A high-resolution stratigraphy of the analysed sediment cores (Fig. 1) was established by AMS-14C measurements. Sedimentological and micropaleontological work regards grain size determinations, the content of planktic and benthic foraminifers, and the analysis of planktic foraminiferal associations. Oxygen and carbon isotopic compositions of planktic and benthic foraminifers (by mass spectrometry), as well as ratios of Nd and Pb isotopes (by MC-ICPMS) are determined.
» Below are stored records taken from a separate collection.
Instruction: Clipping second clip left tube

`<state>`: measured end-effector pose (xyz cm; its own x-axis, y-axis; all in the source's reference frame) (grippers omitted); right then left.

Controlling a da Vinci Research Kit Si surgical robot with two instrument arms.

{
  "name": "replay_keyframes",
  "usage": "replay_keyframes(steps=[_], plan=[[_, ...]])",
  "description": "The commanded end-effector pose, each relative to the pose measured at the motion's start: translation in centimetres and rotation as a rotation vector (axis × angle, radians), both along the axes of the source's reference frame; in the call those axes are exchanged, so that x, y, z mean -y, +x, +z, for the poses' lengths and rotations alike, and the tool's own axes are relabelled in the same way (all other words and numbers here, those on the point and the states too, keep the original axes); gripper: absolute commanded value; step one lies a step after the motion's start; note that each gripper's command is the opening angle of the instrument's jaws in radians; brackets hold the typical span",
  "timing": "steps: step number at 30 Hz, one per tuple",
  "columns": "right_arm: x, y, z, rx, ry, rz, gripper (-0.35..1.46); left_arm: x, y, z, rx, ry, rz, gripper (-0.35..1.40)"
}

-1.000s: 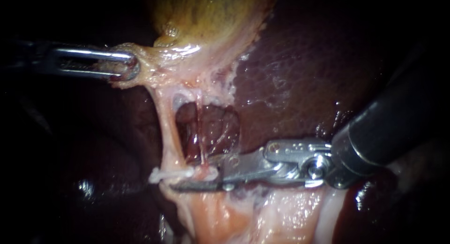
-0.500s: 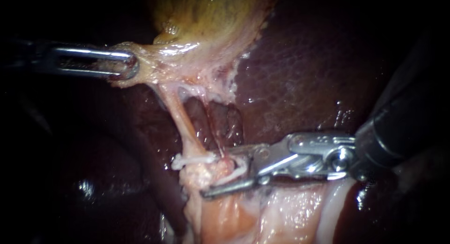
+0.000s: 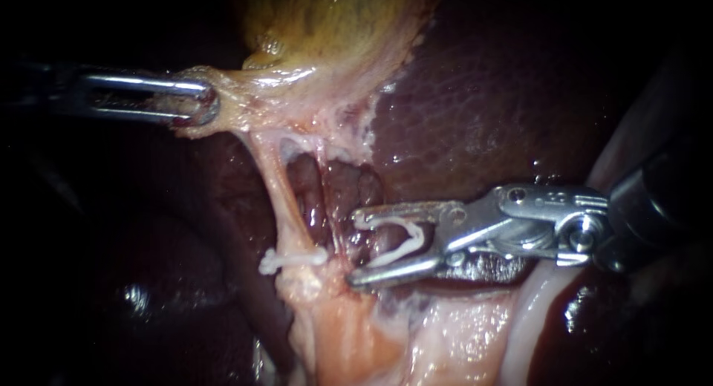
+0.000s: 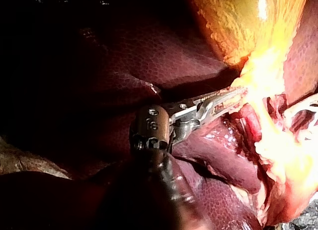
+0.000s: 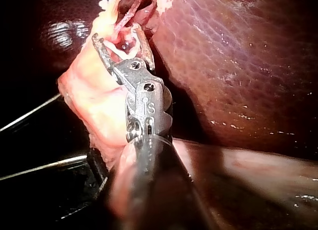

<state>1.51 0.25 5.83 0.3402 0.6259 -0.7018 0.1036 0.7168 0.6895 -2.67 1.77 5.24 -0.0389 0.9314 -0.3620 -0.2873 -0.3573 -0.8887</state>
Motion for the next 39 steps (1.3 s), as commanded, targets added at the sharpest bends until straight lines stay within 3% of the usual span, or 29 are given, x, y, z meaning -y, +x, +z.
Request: replay_keyframes(steps=[1, 6, 12, 20, 27, 39], plan=[[0.00, 0.02, -0.03, -0.009, 0.003, 0.002, 0.50, 0.00, 0.00, 0.00, 0.000, 0.000, 0.000, -0.35], [-0.02, 0.06, -0.18, -0.039, 0.041, 0.008, 0.50, 0.00, 0.00, 0.00, 0.000, 0.000, 0.000, -0.35], [0.02, 0.17, -0.17, -0.047, 0.065, 0.007, 0.50, 0.00, 0.00, 0.00, 0.000, 0.000, 0.000, -0.35], [0.08, 0.30, 0.06, -0.030, 0.105, 0.018, 0.50, 0.00, -0.01, 0.00, 0.000, 0.000, -0.001, -0.35], [0.02, 0.36, 0.29, -0.009, 0.107, 0.018, 0.50, 0.00, -0.01, 0.00, 0.000, 0.000, -0.001, -0.35], [0.09, 0.88, 0.34, -0.007, 0.129, 0.006, 0.50, 0.01, -0.03, 0.01, -0.001, -0.001, -0.002, -0.35]])
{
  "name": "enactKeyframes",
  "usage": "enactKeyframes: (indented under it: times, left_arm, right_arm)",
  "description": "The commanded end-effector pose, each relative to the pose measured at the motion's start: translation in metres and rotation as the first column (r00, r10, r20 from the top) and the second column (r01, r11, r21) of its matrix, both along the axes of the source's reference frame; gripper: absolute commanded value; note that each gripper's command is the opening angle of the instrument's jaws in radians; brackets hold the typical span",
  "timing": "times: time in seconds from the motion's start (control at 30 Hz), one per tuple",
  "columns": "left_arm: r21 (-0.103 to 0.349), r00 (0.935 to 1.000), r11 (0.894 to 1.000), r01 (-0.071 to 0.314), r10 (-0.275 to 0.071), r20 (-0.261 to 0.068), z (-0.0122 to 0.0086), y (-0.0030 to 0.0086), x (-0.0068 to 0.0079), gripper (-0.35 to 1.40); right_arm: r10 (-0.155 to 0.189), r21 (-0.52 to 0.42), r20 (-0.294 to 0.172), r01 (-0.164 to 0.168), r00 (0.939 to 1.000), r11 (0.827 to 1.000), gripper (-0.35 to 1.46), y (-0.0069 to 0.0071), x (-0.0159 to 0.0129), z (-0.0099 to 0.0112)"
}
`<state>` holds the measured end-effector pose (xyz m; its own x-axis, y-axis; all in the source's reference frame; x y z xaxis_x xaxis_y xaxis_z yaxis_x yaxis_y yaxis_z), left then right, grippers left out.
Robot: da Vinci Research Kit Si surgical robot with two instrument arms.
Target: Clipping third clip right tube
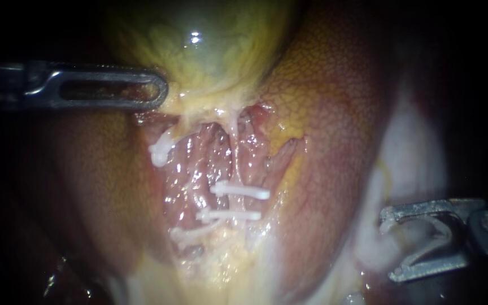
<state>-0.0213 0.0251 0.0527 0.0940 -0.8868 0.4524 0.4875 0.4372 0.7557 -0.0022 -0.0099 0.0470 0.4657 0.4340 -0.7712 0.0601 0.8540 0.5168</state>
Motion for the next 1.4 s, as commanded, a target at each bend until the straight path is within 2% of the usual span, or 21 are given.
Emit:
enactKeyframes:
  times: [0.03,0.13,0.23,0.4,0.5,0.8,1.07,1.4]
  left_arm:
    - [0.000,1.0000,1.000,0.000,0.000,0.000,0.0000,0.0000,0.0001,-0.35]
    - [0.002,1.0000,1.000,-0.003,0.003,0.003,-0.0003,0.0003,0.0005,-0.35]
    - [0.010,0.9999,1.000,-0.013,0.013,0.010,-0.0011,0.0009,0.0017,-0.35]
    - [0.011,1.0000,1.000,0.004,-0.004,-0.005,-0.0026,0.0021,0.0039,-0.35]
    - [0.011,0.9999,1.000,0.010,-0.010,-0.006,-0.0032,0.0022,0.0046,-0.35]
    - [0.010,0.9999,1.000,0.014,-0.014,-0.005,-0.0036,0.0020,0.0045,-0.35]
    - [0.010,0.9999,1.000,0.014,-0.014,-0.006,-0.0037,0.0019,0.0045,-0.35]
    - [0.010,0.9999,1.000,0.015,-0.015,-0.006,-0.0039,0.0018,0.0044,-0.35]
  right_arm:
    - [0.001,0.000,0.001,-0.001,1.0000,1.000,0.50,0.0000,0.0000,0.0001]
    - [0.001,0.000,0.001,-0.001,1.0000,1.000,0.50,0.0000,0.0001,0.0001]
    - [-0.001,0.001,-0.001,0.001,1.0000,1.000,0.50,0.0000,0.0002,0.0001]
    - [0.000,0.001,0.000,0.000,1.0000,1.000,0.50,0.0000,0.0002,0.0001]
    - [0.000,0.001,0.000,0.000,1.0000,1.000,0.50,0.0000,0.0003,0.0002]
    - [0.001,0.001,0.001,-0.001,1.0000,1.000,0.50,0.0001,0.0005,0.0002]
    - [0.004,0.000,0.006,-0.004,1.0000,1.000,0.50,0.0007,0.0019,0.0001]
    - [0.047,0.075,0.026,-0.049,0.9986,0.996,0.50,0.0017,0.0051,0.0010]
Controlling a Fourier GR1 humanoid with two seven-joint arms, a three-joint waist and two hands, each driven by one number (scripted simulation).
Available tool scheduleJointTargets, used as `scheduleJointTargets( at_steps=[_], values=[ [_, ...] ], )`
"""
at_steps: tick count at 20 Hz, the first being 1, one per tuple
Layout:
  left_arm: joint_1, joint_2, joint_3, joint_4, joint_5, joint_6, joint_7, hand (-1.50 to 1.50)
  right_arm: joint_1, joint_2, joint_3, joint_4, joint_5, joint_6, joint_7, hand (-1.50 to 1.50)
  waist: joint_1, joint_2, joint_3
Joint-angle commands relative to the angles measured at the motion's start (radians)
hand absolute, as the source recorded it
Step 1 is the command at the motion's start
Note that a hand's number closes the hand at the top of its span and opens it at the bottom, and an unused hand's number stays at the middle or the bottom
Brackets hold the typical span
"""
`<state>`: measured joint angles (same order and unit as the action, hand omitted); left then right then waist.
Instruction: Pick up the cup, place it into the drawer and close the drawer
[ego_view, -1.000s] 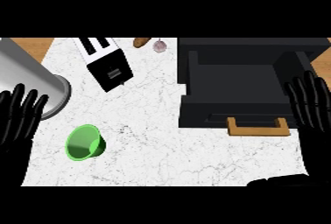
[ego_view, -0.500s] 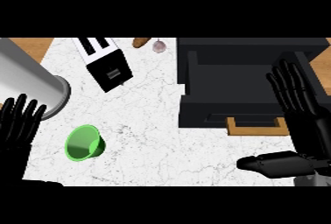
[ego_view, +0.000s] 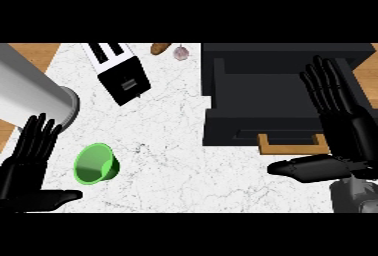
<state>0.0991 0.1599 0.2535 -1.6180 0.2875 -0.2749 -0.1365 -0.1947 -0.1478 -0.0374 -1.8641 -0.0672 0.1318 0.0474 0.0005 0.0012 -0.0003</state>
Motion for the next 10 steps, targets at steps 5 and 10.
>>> scheduleJointTargets(
  at_steps=[5, 10],
  values=[
    [-0.003, 0.023, 0.037, 0.307, -0.120, -0.037, -0.229, -1.50, -0.049, -0.037, -0.060, 0.014, -0.037, 0.029, 0.025, -1.50, -0.001, 0.000, 0.000],
    [-0.124, 0.020, 0.034, 0.536, -0.161, -0.024, -0.340, -1.50, -0.047, -0.021, -0.053, 0.016, -0.013, 0.018, 0.014, -1.50, -0.003, 0.000, 0.000]
  ],
)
Organic geochemical work includes bulk sediment analyses (TOC, TC, TN by LECO technique, Rock-Eval measurements). Additionally, biomarker lipids (e.g. IP25 sea ice proxy, phytoplankton sterols, terrigenous derived n-alkanes) are determined using gas chromatography (GC), gas chromatography/mass spectrometry (GC/MS). Compound-specific carbon isotope measurements of selected samples will be performed. The modelling studies are carried out by means of the regional ocean-sea ice model NAOSIM with a horizontal resolution of 0.25°. The domain covers the Arctic Ocean and adjacent seas. As atmospheric forcing fields, we reproduced high-resolution atmospheric simulations with the general circulation models COSMOS, CCSM and ECHOG with a horizontal resolution of T106 (1.1°) and 31 vertical levels. Furthermore the terrestrial Arctic river runoff into the Arctic ocean has been analysed by transient ECHO-G simulations.
 
Archives

Sediment cores for studies within HOVAG were obtained by RV "Maria S. Merian" during leg MSM05/5b in August 2007. Older cores from several RV "Polarstern cruises" to the Yermak Plateau are also available.

References

Müller, J., Massé, G., Stein, R. and Belt, S.T., 2009. Variability of sea-ice conditions in the Fram Strait over the past 30,000 years. Nature Geoscience, 2(11): 772-776.